> _AIM OF THE EXERCISE_: Give the listing again exactly as written.

Top of DATA SHOWN

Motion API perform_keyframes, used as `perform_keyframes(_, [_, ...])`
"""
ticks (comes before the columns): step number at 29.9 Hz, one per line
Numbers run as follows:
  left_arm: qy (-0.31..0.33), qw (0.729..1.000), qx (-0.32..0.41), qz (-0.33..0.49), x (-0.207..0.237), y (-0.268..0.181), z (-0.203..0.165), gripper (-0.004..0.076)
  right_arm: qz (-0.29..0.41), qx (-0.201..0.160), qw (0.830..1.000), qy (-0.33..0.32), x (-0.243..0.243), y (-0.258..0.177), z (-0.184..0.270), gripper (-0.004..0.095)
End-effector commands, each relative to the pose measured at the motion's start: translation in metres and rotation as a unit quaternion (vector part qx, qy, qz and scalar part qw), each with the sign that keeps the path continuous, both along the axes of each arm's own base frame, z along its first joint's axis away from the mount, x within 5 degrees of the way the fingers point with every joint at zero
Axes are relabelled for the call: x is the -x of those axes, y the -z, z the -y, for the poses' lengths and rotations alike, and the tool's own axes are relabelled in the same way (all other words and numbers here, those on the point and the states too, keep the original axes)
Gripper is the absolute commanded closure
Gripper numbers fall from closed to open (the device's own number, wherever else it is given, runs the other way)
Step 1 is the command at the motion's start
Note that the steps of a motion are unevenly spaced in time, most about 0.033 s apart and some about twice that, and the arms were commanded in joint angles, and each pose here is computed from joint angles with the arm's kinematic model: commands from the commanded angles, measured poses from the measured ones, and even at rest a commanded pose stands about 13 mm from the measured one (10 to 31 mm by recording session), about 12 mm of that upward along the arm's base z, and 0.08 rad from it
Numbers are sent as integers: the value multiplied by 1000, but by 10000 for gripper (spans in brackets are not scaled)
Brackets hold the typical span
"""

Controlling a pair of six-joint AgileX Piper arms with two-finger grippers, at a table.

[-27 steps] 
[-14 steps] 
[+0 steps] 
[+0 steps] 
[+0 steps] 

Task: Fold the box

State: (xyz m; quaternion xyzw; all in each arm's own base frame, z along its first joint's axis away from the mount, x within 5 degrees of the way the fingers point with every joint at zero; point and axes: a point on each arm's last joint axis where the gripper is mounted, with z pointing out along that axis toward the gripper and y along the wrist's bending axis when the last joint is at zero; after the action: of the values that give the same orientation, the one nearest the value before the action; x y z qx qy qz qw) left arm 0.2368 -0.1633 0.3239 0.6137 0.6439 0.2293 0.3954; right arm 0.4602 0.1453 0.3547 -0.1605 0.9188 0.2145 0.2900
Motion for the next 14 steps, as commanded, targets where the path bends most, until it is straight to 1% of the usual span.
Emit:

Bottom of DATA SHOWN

> _SOLUTION_:
Motion API perform_keyframes, used as `perform_keyframes(_, [_, ...])`
"""
ticks (comes before the columns): step number at 29.9 Hz, one per line
Numbers run as follows:
  left_arm: qy (-0.31..0.33), qw (0.729..1.000), qx (-0.32..0.41), qz (-0.33..0.49), x (-0.207..0.237), y (-0.268..0.181), z (-0.203..0.165), gripper (-0.004..0.076)
  right_arm: qz (-0.29..0.41), qx (-0.201..0.160), qw (0.830..1.000), qy (-0.33..0.32), x (-0.243..0.243), y (-0.258..0.177), z (-0.184..0.270), gripper (-0.004..0.095)
End-effector commands, each relative to the pose measured at the motion's start: translation in metres and rotation as a unit quaternion (vector part qx, qy, qz and scalar part qw), each with the sign that keeps the path continuous, both along the axes of each arm's own base frame, z along its first joint's axis away from the mount, x within 5 degrees of the way the fingers point with every joint at zero
Axes are relabelled for the call: x is the -x of those axes, y the -z, z the -y, for the poses' lengths and rotations alike, and the tool's own axes are relabelled in the same way (all other words and numbers here, those on the point and the states too, keep the original axes)
Gripper is the absolute commanded closure
Gripper numbers fall from closed to open (the device's own number, wherever else it is given, runs the other way)
Step 1 is the command at the motion's start
Note that the steps of a motion are unevenly spaced in time, most about 0.033 s apart and some about twice that, and the arms were commanded in joint angles, and each pose here is computed from joint angles with the arm's kinematic model: commands from the commanded angles, measured poses from the measured ones, and even at rest a commanded pose stands about 13 mm from the measured one (10 to 31 mm by recording session), about 12 mm of that upward along the arm's base z, and 0.08 rad from it
Numbers are sent as integers: the value multiplied by 1000, but by 10000 for gripper (spans in brackets are not scaled)
Brackets hold the typical span
"""

Controlling a pair of six-joint AgileX Piper arms with two-finger grippers, at a table.

[-27 steps] 
[-14 steps] 
[+0 steps] 
[+0 steps] 
[+0 steps] 

Task: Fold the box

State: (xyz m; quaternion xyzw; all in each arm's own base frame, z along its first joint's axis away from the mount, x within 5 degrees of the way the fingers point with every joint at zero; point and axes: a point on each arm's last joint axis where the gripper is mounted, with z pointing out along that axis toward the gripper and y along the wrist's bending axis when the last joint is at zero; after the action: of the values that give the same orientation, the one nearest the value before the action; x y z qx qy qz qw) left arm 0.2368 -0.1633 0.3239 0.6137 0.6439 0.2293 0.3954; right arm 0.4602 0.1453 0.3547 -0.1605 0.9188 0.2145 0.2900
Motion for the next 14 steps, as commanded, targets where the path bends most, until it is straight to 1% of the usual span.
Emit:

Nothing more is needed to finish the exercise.